- Given information -
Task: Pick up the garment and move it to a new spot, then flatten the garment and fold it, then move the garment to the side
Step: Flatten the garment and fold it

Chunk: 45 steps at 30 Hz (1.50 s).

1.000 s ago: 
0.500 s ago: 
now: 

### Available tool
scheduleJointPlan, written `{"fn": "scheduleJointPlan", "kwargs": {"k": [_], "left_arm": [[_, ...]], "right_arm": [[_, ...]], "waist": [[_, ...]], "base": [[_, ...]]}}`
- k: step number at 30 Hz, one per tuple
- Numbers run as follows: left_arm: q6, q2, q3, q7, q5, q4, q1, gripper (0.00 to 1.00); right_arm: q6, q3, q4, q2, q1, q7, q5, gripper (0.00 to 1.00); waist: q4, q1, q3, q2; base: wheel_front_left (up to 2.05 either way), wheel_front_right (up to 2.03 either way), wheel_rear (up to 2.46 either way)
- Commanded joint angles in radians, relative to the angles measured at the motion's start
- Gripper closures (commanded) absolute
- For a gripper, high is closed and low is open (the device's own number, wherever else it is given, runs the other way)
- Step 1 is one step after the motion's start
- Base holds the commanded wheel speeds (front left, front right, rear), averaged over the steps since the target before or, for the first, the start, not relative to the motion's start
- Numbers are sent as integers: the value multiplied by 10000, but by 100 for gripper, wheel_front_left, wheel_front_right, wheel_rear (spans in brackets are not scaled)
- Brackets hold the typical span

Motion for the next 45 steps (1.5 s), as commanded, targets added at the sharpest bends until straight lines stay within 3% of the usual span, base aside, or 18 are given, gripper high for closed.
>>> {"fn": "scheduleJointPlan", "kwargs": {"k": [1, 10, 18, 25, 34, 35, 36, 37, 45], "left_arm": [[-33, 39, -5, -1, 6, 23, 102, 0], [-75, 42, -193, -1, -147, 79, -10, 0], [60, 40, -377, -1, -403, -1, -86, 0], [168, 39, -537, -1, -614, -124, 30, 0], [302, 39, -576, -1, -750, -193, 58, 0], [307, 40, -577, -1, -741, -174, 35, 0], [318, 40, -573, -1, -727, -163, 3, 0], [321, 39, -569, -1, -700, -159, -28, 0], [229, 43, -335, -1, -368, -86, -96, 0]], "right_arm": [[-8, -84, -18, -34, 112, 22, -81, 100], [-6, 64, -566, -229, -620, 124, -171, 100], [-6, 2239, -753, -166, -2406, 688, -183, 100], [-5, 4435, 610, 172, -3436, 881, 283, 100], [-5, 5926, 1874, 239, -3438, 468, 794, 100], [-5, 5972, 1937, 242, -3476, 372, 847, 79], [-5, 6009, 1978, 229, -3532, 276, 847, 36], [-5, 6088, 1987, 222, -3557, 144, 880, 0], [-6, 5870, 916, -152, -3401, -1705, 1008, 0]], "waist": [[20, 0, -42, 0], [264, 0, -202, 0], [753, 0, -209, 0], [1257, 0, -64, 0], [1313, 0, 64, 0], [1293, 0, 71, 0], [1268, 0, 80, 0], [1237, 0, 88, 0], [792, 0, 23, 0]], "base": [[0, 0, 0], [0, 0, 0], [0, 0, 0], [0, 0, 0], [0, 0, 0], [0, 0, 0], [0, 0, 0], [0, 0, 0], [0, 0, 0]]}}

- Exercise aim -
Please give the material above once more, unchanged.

- Task solution -
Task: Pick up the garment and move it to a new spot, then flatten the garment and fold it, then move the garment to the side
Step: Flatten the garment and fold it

Chunk: 45 steps at 30 Hz (1.50 s).

1.000 s ago: 
0.500 s ago: 
now: 

### Available tool
scheduleJointPlan, written `{"fn": "scheduleJointPlan", "kwargs": {"k": [_], "left_arm": [[_, ...]], "right_arm": [[_, ...]], "waist": [[_, ...]], "base": [[_, ...]]}}`
- k: step number at 30 Hz, one per tuple
- Numbers run as follows: left_arm: q6, q2, q3, q7, q5, q4, q1, gripper (0.00 to 1.00); right_arm: q6, q3, q4, q2, q1, q7, q5, gripper (0.00 to 1.00); waist: q4, q1, q3, q2; base: wheel_front_left (up to 2.05 either way), wheel_front_right (up to 2.03 either way), wheel_rear (up to 2.46 either way)
- Commanded joint angles in radians, relative to the angles measured at the motion's start
- Gripper closures (commanded) absolute
- For a gripper, high is closed and low is open (the device's own number, wherever else it is given, runs the other way)
- Step 1 is one step after the motion's start
- Base holds the commanded wheel speeds (front left, front right, rear), averaged over the steps since the target before or, for the first, the start, not relative to the motion's start
- Numbers are sent as integers: the value multiplied by 10000, but by 100 for gripper, wheel_front_left, wheel_front_right, wheel_rear (spans in brackets are not scaled)
- Brackets hold the typical span

Motion for the next 45 steps (1.5 s), as commanded, targets added at the sharpest bends until straight lines stay within 3% of the usual span, base aside, or 18 are given, gripper high for closed.
>>> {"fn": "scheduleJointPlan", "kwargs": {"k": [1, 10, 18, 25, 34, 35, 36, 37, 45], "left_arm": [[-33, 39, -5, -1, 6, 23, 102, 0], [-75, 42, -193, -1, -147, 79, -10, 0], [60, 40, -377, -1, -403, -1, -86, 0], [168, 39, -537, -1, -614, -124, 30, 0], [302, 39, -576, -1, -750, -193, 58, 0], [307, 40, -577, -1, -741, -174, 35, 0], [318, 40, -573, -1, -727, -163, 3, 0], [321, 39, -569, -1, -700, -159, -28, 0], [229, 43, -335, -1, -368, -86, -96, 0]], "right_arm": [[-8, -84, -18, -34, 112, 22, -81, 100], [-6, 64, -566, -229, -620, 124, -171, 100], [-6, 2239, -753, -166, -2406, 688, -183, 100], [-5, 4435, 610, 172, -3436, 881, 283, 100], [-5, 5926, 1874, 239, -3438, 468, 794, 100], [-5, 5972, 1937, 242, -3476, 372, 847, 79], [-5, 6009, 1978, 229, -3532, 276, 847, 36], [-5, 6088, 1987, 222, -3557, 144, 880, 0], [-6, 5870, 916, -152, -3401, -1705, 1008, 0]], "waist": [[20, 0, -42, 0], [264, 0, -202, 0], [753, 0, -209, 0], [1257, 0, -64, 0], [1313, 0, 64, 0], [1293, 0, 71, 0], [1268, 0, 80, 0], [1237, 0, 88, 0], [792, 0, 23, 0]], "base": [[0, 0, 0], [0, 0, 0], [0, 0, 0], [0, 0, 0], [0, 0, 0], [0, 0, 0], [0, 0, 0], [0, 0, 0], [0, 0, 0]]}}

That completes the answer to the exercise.